Interdisciplinary approaches are rooted in ancient times, but it is in modern applications that the process has become most noticeable as a substantive influence in how academic disciplines and professional practices evolve.
The process of interdisciplinary discourse occurs first by decoding and interpreting basic language and concepts, and then progresses to an operationalization of ideas, consensus-building, synthesis and integration, and eventually the systematization of knowledge.
It is from the systematization of knowledge that a discipline's foundations are forged and evolve.
Government is as old as society, but American public administration emerged as a structured field largely toward the late nineteenth-century, developing over the course of 125 years through the exchange of interdisciplinary ideas.

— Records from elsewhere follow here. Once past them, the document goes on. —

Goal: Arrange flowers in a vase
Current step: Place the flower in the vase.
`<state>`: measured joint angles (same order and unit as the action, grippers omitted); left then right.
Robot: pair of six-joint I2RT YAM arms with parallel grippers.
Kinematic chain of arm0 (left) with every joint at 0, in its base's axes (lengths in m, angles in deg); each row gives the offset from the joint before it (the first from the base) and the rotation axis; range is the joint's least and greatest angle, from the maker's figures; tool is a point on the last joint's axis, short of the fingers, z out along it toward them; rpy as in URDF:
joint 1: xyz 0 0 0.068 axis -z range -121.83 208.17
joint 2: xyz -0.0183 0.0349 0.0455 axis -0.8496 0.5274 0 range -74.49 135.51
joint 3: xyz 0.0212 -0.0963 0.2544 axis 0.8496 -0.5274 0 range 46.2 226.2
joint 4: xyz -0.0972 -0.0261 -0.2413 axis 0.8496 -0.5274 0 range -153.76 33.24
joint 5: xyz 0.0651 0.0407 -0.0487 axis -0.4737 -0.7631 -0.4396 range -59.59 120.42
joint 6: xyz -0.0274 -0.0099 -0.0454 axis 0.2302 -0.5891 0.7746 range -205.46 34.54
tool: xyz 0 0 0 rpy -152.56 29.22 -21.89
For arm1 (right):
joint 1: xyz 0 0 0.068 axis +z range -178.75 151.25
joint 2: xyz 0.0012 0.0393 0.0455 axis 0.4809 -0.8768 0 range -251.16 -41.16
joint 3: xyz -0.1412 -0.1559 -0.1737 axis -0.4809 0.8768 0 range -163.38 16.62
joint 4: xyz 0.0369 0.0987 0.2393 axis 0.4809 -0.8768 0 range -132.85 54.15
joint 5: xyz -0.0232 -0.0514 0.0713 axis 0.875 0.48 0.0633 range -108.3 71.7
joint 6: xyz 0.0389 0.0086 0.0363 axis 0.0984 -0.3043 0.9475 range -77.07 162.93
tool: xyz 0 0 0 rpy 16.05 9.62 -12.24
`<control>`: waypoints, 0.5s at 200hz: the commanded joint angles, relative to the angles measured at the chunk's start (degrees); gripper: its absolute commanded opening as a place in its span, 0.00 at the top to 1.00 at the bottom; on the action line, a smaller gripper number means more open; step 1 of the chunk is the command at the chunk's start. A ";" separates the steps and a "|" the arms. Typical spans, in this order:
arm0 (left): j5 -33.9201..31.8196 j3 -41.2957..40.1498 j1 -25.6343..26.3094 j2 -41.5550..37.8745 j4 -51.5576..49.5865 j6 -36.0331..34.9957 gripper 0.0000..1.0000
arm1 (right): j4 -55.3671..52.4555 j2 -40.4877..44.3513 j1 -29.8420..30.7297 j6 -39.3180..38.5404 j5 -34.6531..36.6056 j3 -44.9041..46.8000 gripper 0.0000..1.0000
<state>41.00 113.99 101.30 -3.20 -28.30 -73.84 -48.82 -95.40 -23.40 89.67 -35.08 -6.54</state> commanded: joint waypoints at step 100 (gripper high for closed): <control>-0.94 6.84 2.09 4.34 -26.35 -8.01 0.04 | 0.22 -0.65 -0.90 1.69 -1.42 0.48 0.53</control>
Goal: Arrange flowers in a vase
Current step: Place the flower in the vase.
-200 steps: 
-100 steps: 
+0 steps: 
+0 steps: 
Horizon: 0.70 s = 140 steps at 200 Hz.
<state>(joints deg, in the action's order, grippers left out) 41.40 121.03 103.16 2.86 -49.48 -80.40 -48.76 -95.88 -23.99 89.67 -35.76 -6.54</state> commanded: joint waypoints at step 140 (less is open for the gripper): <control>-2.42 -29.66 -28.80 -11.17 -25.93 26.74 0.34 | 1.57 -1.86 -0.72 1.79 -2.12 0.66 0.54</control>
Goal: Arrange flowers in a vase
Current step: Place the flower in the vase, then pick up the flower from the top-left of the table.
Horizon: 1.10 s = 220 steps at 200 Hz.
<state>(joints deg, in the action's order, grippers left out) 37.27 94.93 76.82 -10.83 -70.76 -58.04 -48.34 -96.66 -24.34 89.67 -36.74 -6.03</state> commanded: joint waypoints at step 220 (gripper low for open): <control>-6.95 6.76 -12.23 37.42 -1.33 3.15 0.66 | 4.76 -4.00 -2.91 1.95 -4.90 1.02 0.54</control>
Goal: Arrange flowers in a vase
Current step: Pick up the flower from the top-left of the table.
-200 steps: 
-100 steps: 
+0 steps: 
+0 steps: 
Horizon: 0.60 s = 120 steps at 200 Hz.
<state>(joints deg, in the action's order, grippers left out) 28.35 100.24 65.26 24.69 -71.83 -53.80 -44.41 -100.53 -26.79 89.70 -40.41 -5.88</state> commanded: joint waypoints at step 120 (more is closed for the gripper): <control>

The current literature on interdisciplinary approaches focuses almost exclusively upon basic teaching and research applications.
This book extends the topic significantly by developing a formal process by which basic, intermediate, and advanced levels of communication are analyzed and understood.
The value of this approach rests in being able to explore public administration history and contemporary times through the assorted contexts and ideas which affected the lower order core constructs (concepts, values, and principles) and higher order associational constructs (methodologies, theories, and foundations) that have been forged.
As the field's scope and theory expanded over time through the exchange of interdisciplinary content, lower levels of consensus from within caused segments of academicians to argue that an intellectual crisis had occurred, reflecting the lack of a unifying theory or paradigm.
Debate over what role traditional modes of inquiry and thought would have in a contemporary era of scientific techniques naturally propelled the field into a normative-science debate.
This, along with the rise of competing theories, advancements in technology, and an emphasis on establishing public administration as a relevant field with professional stature, led to two subsequent recastings during which the field has modernized and updated itself gradually over the course of several years.
A third recasting may be on the horizon, carrying forward the many shaping influences of interdisciplinary discourse.